'''
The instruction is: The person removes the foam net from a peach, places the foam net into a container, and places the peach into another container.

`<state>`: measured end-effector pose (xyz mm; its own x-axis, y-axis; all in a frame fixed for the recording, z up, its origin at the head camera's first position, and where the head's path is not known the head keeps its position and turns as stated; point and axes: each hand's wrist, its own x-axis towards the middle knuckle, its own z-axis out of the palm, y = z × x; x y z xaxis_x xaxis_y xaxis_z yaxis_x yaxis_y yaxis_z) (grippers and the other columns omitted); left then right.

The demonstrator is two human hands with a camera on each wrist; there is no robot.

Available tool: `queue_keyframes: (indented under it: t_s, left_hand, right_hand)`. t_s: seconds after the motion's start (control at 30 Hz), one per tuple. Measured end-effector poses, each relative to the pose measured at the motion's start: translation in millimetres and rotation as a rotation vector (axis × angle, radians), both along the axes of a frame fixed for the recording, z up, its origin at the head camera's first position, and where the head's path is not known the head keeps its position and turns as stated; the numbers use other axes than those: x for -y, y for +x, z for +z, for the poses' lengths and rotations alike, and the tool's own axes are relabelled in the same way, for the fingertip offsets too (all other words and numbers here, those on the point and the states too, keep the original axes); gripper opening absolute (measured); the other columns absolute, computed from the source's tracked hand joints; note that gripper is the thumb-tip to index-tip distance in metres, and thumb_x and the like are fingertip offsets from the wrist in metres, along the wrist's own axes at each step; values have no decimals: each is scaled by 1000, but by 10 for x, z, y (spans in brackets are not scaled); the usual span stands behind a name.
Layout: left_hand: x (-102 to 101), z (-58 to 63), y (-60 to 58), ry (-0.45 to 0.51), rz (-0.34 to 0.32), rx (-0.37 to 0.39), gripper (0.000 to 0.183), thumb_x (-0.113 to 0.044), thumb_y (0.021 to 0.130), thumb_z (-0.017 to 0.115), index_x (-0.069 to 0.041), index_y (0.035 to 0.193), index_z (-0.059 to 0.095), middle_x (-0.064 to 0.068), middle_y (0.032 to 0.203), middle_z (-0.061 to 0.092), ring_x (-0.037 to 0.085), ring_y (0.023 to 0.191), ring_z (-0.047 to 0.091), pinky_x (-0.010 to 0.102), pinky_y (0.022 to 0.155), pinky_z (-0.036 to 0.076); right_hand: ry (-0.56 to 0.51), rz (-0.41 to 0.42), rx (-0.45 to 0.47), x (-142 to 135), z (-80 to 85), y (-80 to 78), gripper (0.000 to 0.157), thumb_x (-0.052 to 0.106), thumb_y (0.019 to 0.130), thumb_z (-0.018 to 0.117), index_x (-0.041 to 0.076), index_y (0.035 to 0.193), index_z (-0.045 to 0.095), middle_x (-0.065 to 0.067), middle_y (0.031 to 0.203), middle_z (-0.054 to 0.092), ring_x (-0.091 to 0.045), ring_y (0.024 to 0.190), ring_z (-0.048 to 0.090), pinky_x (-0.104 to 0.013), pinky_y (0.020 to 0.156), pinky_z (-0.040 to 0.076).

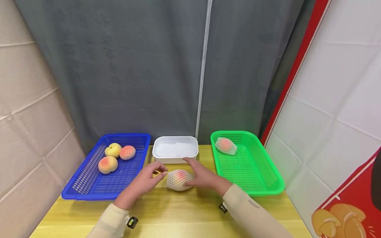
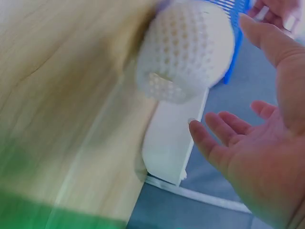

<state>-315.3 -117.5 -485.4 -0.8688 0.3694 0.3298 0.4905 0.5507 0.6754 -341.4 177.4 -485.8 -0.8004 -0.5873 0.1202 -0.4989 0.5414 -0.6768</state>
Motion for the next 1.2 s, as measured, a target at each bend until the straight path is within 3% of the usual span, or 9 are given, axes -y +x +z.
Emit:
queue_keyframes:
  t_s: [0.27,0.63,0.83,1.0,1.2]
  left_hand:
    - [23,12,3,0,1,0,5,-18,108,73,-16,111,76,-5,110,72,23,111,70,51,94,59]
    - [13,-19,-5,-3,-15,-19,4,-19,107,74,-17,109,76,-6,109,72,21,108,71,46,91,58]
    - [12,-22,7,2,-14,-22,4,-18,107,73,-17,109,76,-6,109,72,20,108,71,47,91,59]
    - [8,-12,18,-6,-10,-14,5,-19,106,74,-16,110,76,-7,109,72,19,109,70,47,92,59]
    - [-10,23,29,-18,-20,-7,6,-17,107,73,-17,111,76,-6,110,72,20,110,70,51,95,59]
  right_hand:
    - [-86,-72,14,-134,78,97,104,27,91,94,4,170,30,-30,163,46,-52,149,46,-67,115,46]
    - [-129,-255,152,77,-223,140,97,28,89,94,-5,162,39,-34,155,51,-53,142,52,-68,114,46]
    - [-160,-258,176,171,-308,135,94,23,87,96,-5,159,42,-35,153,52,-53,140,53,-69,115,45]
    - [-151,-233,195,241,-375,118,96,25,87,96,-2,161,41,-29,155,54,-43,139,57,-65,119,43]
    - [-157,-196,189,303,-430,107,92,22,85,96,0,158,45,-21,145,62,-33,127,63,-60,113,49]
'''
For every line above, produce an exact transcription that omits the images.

_RESULT OF THE EXERCISE_:
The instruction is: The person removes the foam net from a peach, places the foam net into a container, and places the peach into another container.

`<state>`: measured end-effector pose (xyz mm; its own x-axis, y-axis; all in a frame fixed for the recording, z up, its origin at the head camera's first position, and where the head's path is not known the head keeps its position and turns as stated; point and axes: each hand's wrist, its own x-axis towards the middle knuckle, its own z-axis out of the palm, y = z × x; x y z xaxis_x xaxis_y xaxis_z yaxis_x yaxis_y yaxis_z) (grippers and the other columns omitted); left then right.

The demonstrator is two human hands with a camera on each wrist; there is no robot.

Available tool: `queue_keyframes: (indented under it: t_s, left_hand, right_hand)`. t_s: seconds after the motion's start (control at 30 Hz), one per tuple. Measured end-effector poses, each relative to the pose measured at the motion's start: translation in millimetres and rotation as a rotation vector (axis × angle, radians), both along the axes of a frame fixed for the recording, z up, its origin at the head camera's first position, and where the head's path is not known the head keeps its position and turns as stated; the numbers use other axes than those: x for -y, y for +x, z for +z, for the poses' lengths and rotations alike, and the tool's own axes are relabelled in the same way, for the fingertip offsets too (all other words and numbers here, those on the point and the states too, keep the original axes); gripper opening absolute (measured); the other columns absolute, computed from the source's tracked hand joints; note that gripper is the thumb-tip to index-tip distance in metres, and thumb_x and the like are fingertip offsets from the wrist in metres, along the wrist's own axes at each step; values have no decimals: each is scaled by 1000, but by 10 for x, z, y (spans in brackets are not scaled); the usual span stands behind a name.
Layout: left_hand: x (-102 to 101), z (-58 to 63), y (-60 to 58), ry (-0.45 to 0.51), rz (-0.34 to 0.32), rx (-0.37 to 0.39), gripper (0.000 to 0.183), thumb_x (-0.113 to 0.044), thumb_y (0.021 to 0.130), thumb_z (-0.017 to 0.115), index_x (-0.069 to 0.041), index_y (0.035 to 0.193), index_z (-0.059 to 0.095), middle_x (-0.064 to 0.068), middle_y (0.032 to 0.203), middle_z (-0.061 to 0.092), ring_x (-0.037 to 0.085), ring_y (0.023 to 0.191), ring_z (-0.047 to 0.091), pinky_x (-0.010 to 0.102), pinky_y (0.022 to 0.155), pinky_z (-0.036 to 0.076); right_hand: ry (-0.56 to 0.51), rz (-0.41 to 0.42), rx (-0.45 to 0.47), x (-142 to 135), z (-80 to 85), y (-80 to 78), gripper (0.000 to 0.157), thumb_x (-0.052 to 0.106), thumb_y (0.019 to 0.130), thumb_z (-0.018 to 0.117), index_x (-0.041 to 0.076), index_y (0.035 to 0.193), index_z (-0.045 to 0.095), middle_x (-0.065 to 0.067), middle_y (0.031 to 0.203), middle_z (-0.054 to 0.092), ring_x (-0.091 to 0.045), ring_y (0.024 to 0.190), ring_z (-0.048 to 0.090), pinky_x (-0.104 to 0.013), pinky_y (0.020 to 0.156), pinky_z (-0.040 to 0.076).


<state>-315.3 -117.5 -485.4 -0.8688 0.3694 0.3298 0.4905 0.5507 0.6754 -341.4 177.4 -485.8 -0.8004 -0.5873 0.1202 -0.4989 0.5414 -0.6768</state>
Motion for the next 1.2 s, as measured, a target at each bend until the straight path is within 3% of the usual span, or 9 are given, axes -y +x +z.
Emit:
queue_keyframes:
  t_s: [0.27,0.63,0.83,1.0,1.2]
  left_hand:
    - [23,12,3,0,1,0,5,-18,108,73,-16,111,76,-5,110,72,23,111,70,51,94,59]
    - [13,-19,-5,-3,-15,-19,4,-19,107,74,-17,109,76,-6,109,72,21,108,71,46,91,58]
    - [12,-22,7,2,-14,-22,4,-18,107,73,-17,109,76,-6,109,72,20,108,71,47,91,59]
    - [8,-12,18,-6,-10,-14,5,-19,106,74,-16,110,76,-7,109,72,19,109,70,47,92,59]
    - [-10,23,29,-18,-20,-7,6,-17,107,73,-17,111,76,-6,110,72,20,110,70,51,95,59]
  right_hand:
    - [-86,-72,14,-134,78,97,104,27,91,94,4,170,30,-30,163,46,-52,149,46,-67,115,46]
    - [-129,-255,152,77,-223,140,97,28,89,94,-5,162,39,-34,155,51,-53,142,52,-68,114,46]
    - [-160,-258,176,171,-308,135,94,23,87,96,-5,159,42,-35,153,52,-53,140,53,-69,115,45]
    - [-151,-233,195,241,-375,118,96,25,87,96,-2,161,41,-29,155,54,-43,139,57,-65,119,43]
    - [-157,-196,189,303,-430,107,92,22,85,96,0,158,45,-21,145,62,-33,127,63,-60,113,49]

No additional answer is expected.